── Data records

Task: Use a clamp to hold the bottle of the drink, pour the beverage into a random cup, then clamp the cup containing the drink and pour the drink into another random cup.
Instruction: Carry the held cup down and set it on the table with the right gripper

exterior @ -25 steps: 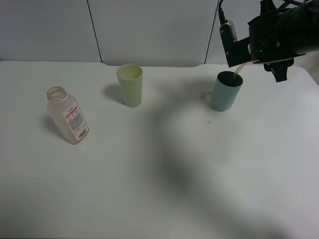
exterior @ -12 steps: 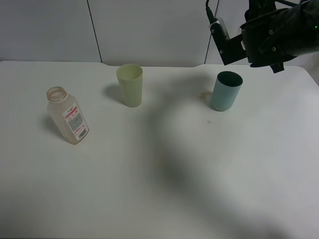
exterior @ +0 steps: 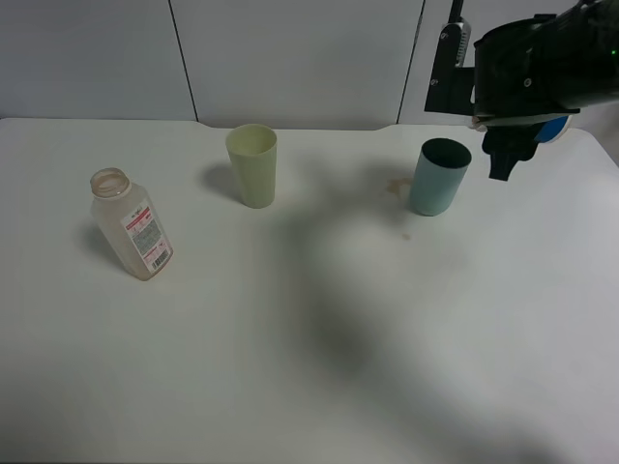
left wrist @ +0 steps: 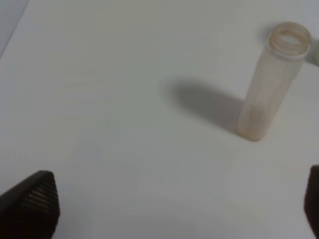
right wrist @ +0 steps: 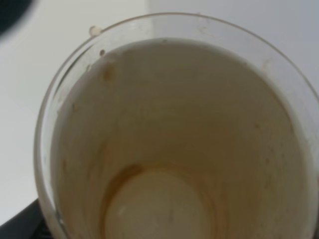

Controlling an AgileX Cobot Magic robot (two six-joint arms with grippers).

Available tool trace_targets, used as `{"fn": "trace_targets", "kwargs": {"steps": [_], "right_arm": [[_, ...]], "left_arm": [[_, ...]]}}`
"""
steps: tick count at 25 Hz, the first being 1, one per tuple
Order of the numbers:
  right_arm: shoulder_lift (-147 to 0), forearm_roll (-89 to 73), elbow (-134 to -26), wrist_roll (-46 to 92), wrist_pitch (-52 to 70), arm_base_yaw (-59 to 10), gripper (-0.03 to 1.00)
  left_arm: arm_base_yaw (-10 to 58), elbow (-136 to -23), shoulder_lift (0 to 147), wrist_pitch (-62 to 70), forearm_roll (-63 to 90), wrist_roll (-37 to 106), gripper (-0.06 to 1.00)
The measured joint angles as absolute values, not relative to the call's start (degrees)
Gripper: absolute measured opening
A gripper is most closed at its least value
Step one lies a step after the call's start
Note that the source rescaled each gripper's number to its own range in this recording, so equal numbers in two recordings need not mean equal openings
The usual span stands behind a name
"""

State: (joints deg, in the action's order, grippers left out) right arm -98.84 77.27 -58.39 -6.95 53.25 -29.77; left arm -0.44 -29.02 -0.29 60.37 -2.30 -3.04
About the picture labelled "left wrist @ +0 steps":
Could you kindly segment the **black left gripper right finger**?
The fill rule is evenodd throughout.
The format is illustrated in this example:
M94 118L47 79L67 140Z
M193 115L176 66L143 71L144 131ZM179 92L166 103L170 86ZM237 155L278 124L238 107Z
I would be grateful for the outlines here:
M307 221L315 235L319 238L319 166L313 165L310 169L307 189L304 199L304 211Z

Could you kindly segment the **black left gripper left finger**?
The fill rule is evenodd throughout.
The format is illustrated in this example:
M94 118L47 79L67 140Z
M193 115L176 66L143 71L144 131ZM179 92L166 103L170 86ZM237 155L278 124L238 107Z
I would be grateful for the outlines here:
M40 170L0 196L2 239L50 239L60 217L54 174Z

────
── Data records

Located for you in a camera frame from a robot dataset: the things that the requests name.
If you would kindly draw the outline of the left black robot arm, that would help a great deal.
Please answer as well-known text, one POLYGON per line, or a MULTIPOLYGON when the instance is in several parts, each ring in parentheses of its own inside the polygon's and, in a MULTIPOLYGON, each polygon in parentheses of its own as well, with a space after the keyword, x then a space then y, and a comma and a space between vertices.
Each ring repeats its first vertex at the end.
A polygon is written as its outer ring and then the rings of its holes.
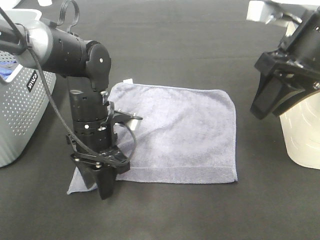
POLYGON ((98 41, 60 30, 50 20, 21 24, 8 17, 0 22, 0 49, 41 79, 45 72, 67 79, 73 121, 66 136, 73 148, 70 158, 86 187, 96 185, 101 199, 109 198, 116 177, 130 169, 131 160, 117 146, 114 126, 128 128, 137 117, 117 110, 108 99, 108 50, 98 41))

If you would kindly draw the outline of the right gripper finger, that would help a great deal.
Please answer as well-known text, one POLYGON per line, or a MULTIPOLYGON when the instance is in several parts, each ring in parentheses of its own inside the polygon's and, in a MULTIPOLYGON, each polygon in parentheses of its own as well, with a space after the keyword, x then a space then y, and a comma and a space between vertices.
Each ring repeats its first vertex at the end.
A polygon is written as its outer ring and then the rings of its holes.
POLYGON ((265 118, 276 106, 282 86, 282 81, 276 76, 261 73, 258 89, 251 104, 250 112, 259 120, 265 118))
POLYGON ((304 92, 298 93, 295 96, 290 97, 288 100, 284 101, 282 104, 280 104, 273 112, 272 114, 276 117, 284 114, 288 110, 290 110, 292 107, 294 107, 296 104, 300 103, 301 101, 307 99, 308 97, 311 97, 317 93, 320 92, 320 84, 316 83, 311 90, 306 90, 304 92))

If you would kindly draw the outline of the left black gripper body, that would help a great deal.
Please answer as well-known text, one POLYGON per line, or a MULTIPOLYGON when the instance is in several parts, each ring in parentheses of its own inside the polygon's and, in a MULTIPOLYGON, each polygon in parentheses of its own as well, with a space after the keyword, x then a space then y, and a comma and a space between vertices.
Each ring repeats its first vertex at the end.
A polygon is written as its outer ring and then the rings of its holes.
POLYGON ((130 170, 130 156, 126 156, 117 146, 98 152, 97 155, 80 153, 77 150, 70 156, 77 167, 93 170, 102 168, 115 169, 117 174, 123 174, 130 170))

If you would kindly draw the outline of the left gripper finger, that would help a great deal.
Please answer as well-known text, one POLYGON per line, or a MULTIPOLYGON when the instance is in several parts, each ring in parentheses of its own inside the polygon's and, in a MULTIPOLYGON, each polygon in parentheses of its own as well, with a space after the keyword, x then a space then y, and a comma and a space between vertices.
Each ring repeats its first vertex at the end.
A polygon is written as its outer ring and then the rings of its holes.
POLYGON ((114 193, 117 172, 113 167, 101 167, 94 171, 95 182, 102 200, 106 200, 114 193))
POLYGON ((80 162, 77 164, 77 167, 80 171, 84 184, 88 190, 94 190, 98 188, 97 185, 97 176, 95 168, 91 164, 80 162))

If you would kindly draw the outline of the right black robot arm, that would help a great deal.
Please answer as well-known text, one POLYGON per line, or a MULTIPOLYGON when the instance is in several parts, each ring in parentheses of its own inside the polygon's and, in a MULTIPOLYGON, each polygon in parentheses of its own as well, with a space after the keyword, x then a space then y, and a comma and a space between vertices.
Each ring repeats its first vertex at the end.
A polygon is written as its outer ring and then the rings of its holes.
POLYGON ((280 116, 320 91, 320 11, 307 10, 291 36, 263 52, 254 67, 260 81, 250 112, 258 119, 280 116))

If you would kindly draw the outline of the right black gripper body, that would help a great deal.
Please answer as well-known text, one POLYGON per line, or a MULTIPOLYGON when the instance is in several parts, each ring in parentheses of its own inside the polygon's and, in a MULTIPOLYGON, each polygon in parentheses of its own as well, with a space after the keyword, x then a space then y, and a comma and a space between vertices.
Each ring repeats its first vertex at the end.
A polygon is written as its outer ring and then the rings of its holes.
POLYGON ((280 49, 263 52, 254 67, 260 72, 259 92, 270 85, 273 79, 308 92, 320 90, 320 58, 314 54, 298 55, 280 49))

────

Among the records above, repeat exactly the line with "Gripper: absolute measured opening", the line with "Could you kindly segment the **black left gripper right", and every line in between, and only those.

*Response to the task:*
Gripper: absolute measured opening
A gripper is most closed at its least value
Step one lies a step after the call's start
Note that the source rescaled each gripper's number to its own range in this recording, so equal numbers in two recordings need not mean equal openings
The usual span stands behind a name
"""

State: (joints deg, in the action's order, grippers left out) right arm -98.84 77.27 -58.39 -6.95 53.25 -29.77; left arm -0.44 -29.02 -0.29 60.37 -2.30 -3.04
About the picture labelled "left wrist @ +0 steps":
Could you kindly segment the **black left gripper right finger**?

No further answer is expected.